### BRIEF
Among the lines below, count those with "things". Give only the number.

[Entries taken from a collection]
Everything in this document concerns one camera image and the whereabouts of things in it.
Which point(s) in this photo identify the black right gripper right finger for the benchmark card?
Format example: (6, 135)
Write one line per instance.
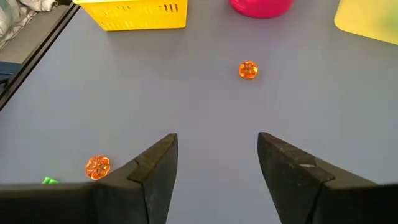
(304, 196)

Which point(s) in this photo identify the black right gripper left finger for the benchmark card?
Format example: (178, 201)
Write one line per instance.
(124, 199)

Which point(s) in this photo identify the orange translucent plastic pumpkin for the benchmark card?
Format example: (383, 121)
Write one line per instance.
(248, 70)
(97, 168)

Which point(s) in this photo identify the green plastic skeleton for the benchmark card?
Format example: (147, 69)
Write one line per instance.
(49, 181)

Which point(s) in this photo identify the dark blue object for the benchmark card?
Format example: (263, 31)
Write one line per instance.
(7, 74)

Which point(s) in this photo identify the yellow perforated plastic basket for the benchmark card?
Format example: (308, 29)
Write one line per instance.
(133, 15)

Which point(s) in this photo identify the translucent yellow-green plastic bin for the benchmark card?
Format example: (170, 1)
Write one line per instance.
(367, 18)

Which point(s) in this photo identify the pink round plastic bowl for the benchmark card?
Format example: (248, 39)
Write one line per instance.
(261, 7)

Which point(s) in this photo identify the grey crumpled cloth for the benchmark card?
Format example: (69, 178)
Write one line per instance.
(12, 18)

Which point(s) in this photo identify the black table frame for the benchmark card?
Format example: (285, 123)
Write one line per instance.
(38, 56)

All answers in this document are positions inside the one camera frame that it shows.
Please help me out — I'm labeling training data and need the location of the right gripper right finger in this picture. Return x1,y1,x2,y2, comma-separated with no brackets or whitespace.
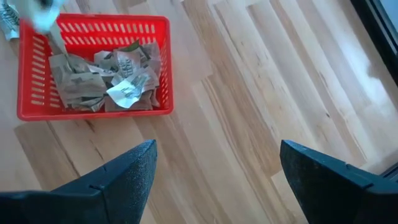
279,139,398,224

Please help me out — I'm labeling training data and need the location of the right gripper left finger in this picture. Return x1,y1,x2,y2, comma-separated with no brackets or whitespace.
0,139,158,224

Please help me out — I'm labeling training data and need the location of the paper banknote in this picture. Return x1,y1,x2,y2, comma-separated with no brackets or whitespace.
113,49,142,78
7,0,68,57
49,54,108,108
141,42,162,91
0,2,19,41
106,73,149,109
67,98,106,113
94,50,116,72
104,90,161,112
119,40,141,53

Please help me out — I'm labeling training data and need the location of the red slotted plastic basket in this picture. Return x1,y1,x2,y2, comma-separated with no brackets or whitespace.
17,12,174,121

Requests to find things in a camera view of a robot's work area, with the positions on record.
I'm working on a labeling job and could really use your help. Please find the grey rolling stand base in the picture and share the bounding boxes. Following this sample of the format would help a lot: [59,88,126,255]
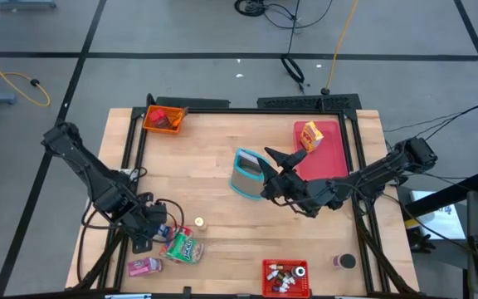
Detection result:
[0,0,57,11]

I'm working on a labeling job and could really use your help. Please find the pink plastic bin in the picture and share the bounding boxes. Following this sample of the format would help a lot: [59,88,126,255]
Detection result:
[292,120,350,182]

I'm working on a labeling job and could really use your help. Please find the blue Frosted Flakes cereal box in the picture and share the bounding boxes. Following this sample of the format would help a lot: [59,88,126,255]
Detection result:
[155,223,173,242]

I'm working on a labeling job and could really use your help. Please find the looped yellow floor cable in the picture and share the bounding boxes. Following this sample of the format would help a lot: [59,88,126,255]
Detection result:
[0,43,51,108]

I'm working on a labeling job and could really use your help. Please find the red cereal box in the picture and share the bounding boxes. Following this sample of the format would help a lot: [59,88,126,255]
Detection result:
[168,225,194,242]

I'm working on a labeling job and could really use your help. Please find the black flat bar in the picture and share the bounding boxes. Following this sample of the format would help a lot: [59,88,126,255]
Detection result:
[154,96,231,110]

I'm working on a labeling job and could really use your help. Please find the long yellow cable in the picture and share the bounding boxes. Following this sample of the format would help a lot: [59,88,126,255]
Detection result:
[324,0,359,95]

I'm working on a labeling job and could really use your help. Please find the black cable coil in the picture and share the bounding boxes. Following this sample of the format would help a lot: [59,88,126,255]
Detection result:
[233,0,267,17]

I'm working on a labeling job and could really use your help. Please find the red plastic basket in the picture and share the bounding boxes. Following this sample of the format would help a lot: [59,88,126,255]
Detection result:
[261,258,311,299]

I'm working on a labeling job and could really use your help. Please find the black desk leg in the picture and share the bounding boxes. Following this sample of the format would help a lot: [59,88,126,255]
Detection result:
[400,170,478,221]

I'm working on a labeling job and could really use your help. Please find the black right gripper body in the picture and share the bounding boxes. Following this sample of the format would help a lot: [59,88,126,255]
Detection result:
[261,171,328,218]

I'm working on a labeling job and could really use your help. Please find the orange plastic basket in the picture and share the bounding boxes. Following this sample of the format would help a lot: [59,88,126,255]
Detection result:
[142,105,189,135]

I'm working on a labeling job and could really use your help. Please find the blue grey basket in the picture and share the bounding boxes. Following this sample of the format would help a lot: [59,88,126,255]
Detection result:
[228,147,271,201]

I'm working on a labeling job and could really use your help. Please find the black cable loop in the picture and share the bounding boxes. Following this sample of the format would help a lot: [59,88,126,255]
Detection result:
[280,55,306,93]

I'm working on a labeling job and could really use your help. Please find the black clamp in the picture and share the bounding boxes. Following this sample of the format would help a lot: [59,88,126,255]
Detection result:
[408,228,437,254]

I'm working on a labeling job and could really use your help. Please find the small red box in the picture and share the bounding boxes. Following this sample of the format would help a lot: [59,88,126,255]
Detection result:
[150,107,172,129]

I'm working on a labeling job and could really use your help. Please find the black table frame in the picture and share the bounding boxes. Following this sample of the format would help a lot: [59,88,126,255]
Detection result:
[65,93,422,299]

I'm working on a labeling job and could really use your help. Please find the white paper sheet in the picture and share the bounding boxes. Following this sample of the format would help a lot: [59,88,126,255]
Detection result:
[404,189,456,241]

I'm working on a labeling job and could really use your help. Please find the spice jar black lid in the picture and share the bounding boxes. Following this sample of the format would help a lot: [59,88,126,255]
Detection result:
[331,252,357,270]

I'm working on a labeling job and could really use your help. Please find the green Apple Jacks cereal box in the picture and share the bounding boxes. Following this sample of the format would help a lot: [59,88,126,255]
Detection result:
[159,233,206,266]

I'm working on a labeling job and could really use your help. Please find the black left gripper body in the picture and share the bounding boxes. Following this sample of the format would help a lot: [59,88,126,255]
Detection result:
[112,194,157,242]

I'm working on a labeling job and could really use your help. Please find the small pink box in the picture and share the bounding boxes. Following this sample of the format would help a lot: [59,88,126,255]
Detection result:
[127,256,164,278]

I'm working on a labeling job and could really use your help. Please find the black perforated plate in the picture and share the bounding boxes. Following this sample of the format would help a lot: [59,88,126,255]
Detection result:
[256,93,363,111]

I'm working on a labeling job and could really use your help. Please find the yellow Corn Pops cereal box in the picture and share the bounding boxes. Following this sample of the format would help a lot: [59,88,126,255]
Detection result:
[299,120,325,154]

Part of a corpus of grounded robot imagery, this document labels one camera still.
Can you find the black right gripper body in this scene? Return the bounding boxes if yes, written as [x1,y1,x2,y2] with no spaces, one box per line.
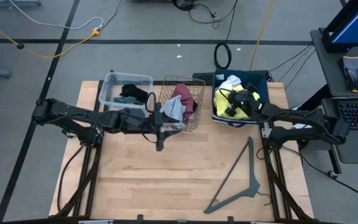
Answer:
[224,83,264,121]

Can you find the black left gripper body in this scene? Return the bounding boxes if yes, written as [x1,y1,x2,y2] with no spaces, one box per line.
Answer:
[141,101,166,152]

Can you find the light grey cloth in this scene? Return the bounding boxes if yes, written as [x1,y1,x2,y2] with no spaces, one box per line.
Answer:
[159,95,188,128]

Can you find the maroon cloth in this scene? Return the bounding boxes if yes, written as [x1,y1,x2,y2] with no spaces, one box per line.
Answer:
[170,83,196,125]

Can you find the yellow cloth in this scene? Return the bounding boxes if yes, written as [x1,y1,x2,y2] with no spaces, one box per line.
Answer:
[213,83,262,121]

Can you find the black cloth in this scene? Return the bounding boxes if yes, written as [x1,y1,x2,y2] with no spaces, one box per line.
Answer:
[119,83,150,104]

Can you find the white fluffy towel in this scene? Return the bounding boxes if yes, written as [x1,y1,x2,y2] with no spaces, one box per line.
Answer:
[218,74,242,91]

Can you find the white paper sheet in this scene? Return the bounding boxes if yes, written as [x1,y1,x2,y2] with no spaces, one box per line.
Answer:
[290,106,306,130]

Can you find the clear plastic bin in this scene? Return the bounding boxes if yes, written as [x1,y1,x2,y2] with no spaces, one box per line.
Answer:
[98,71,154,113]

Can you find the grey clothes hanger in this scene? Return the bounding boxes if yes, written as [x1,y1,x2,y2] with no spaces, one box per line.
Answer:
[203,136,261,215]

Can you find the grey equipment cart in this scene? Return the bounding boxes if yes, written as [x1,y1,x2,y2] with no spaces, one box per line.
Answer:
[309,27,358,179]

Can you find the grey work gloves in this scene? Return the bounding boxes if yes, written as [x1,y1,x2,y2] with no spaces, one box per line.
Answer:
[337,55,358,93]

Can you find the black computer monitor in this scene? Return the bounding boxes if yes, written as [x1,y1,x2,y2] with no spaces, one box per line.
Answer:
[321,0,358,54]

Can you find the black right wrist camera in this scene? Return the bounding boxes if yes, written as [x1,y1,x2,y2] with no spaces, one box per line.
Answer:
[234,93,254,114]

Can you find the copper wire basket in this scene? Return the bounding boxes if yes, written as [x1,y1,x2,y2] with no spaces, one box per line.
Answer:
[158,74,206,133]

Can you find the thin black cable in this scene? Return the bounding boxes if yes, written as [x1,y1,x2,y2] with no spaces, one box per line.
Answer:
[278,46,315,82]
[284,49,316,91]
[268,45,313,73]

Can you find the black coiled cable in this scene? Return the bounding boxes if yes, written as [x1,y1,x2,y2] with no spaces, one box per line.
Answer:
[213,0,239,72]

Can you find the black floor cable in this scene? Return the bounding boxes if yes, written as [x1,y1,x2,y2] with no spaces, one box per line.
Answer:
[287,147,358,203]

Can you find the yellow extension cable with plug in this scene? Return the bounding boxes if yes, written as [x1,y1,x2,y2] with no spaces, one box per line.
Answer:
[0,12,101,60]

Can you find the thick black cable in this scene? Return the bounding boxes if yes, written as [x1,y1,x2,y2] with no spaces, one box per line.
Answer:
[56,144,85,213]

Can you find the black tangled cable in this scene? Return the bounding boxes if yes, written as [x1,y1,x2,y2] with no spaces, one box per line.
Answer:
[172,0,239,30]

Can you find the white floor cable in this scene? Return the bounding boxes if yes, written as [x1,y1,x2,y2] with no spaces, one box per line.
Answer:
[9,0,104,31]

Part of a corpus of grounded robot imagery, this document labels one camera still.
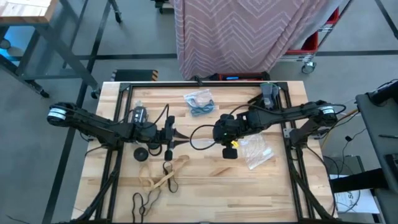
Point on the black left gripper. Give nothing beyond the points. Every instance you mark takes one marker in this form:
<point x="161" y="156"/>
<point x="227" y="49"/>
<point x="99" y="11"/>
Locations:
<point x="169" y="137"/>

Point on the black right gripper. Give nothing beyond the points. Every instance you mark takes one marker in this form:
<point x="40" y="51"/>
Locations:
<point x="228" y="129"/>

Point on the thin blue rubber band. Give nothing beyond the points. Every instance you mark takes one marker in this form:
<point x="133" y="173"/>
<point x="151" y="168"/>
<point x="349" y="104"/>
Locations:
<point x="202" y="110"/>

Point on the heap of clear plastic bags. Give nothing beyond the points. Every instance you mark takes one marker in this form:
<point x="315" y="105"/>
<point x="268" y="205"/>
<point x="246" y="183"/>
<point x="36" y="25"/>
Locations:
<point x="256" y="151"/>

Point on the wide beige rubber band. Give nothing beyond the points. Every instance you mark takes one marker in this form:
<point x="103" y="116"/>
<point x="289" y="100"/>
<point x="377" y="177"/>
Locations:
<point x="164" y="179"/>

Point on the thin black rubber band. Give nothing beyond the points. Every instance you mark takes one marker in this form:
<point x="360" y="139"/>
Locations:
<point x="134" y="202"/>
<point x="158" y="196"/>

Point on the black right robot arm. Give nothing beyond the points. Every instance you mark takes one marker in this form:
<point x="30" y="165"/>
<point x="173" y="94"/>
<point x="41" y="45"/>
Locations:
<point x="295" y="115"/>

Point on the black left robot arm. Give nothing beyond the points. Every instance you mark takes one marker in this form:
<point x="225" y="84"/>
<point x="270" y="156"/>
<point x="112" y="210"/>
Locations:
<point x="93" y="126"/>

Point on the wide black rubber band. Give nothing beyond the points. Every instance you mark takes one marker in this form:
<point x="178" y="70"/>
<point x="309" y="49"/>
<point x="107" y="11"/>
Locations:
<point x="169" y="186"/>

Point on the yellow tape tag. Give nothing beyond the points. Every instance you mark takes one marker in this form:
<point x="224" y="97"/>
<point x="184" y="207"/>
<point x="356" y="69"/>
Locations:
<point x="235" y="144"/>

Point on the grey black work glove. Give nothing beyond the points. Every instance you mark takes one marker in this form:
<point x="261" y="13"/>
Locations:
<point x="253" y="100"/>
<point x="269" y="93"/>

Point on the black white zipper bag box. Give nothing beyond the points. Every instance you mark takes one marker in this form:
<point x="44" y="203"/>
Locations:
<point x="140" y="113"/>

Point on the orange black device blue display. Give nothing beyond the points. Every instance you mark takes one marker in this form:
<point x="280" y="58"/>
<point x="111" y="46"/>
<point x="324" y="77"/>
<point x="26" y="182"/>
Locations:
<point x="248" y="76"/>

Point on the black box with orange stripes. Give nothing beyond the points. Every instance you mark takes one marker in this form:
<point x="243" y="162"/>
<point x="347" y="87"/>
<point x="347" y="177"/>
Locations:
<point x="133" y="75"/>

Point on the pink chevron blanket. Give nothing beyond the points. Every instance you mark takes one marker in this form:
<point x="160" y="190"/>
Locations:
<point x="236" y="37"/>

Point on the red plastic bin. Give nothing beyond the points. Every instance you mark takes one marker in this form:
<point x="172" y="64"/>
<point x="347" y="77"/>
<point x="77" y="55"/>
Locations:
<point x="334" y="15"/>
<point x="311" y="45"/>

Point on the dark grey computer case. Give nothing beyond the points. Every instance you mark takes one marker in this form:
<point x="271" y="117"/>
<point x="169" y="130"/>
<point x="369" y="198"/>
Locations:
<point x="348" y="165"/>

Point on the black table leg with caster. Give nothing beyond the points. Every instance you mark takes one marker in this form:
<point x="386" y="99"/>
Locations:
<point x="115" y="12"/>

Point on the white printed paper sheet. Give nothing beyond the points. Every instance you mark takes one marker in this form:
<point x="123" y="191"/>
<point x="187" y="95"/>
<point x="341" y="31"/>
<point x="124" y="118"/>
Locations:
<point x="351" y="202"/>

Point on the black desk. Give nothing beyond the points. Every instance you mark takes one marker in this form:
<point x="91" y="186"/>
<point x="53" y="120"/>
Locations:
<point x="376" y="121"/>

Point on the black device on desk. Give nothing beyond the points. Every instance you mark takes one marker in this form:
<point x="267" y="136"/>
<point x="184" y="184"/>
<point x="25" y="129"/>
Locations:
<point x="384" y="93"/>

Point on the black pen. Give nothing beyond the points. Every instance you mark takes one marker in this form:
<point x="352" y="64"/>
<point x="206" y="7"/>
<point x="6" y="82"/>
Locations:
<point x="388" y="136"/>

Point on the wooden top workbench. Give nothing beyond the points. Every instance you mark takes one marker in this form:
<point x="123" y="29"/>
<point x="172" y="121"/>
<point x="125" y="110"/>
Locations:
<point x="28" y="9"/>

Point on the black metal table frame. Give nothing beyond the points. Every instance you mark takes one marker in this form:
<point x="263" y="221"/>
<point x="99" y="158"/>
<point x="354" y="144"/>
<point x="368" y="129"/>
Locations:
<point x="161" y="84"/>

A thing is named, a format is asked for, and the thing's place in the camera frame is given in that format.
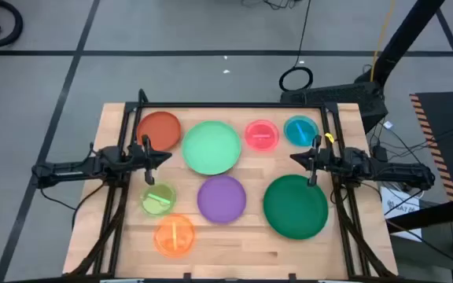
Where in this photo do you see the yellow cable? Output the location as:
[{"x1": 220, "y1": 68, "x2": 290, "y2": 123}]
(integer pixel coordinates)
[{"x1": 370, "y1": 0, "x2": 396, "y2": 83}]

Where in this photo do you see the white paper sign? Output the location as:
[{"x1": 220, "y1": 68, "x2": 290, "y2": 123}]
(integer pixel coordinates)
[{"x1": 379, "y1": 186, "x2": 424, "y2": 241}]

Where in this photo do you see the black coiled floor cable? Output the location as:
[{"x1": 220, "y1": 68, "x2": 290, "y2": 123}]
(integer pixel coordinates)
[{"x1": 278, "y1": 0, "x2": 314, "y2": 93}]

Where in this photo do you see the red opaque plastic plate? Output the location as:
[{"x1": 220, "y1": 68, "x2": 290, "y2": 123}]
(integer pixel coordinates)
[{"x1": 136, "y1": 111, "x2": 182, "y2": 153}]

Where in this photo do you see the black hazard striped platform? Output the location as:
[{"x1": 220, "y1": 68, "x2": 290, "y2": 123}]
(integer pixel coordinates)
[{"x1": 409, "y1": 91, "x2": 453, "y2": 201}]

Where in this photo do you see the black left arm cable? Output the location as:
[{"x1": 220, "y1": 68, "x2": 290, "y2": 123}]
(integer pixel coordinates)
[{"x1": 39, "y1": 182, "x2": 108, "y2": 230}]

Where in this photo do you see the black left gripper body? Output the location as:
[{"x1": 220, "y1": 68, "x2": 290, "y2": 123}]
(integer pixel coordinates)
[{"x1": 127, "y1": 134, "x2": 157, "y2": 186}]

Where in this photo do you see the black computer case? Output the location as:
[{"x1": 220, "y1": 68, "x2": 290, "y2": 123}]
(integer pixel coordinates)
[{"x1": 280, "y1": 81, "x2": 389, "y2": 134}]

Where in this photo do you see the black power adapter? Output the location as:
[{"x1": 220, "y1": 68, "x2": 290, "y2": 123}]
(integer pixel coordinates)
[{"x1": 372, "y1": 145, "x2": 389, "y2": 163}]

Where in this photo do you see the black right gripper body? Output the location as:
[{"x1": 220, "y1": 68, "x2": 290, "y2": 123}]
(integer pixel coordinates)
[{"x1": 307, "y1": 134, "x2": 345, "y2": 188}]

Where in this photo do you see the pink transparent small plate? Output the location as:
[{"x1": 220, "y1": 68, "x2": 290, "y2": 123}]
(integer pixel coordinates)
[{"x1": 244, "y1": 119, "x2": 281, "y2": 152}]

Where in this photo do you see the purple opaque plastic plate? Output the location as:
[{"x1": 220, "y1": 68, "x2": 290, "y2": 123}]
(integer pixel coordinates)
[{"x1": 197, "y1": 175, "x2": 248, "y2": 225}]

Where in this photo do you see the light green large plate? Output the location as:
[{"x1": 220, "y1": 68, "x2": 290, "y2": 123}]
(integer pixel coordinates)
[{"x1": 182, "y1": 120, "x2": 242, "y2": 176}]

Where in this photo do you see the lime green transparent plate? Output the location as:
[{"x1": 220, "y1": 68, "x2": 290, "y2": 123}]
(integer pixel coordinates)
[{"x1": 139, "y1": 182, "x2": 178, "y2": 217}]

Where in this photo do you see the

### PROBLEM SOLUTION
2